* WORK ITEM
Each line from the beginning of the data below through the line containing "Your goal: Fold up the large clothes" should be repeated exactly, please.

* RECORDED INFORMATION
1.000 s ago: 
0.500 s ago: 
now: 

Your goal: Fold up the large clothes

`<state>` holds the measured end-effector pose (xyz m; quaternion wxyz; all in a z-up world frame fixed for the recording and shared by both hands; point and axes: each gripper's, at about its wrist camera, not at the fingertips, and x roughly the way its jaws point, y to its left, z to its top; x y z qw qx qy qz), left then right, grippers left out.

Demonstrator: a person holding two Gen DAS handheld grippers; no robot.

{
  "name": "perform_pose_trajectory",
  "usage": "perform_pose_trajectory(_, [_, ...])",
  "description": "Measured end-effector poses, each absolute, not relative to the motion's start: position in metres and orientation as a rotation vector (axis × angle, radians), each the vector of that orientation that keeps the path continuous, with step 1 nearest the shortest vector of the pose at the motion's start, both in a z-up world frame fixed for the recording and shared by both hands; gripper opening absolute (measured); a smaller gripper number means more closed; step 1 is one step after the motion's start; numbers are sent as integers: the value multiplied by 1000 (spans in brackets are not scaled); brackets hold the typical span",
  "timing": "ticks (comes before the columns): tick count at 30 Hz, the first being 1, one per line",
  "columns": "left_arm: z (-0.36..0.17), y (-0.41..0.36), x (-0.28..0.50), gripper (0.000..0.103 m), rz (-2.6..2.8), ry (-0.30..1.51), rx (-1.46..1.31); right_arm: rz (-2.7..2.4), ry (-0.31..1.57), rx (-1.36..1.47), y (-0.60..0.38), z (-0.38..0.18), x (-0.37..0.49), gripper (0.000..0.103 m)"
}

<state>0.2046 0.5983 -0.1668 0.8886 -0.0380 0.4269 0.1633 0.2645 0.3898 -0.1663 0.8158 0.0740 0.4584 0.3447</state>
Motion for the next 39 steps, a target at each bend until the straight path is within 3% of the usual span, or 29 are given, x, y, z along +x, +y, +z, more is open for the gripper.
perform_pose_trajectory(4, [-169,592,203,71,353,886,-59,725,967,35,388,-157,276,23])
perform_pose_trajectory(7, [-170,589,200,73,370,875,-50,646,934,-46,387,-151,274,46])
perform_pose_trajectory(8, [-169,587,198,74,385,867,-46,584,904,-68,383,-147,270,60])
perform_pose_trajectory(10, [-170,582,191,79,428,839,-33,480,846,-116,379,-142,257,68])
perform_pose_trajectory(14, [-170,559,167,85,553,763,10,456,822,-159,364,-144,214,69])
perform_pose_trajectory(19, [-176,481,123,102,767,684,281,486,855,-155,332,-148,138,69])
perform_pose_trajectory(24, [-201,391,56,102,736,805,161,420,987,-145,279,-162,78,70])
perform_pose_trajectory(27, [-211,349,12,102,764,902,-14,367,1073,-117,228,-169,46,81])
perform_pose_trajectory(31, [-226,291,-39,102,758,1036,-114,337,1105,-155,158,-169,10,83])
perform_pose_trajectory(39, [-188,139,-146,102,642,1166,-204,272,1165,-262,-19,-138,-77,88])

* EXPECTED ANSWER
1.000 s ago: 
0.500 s ago: 
now: 

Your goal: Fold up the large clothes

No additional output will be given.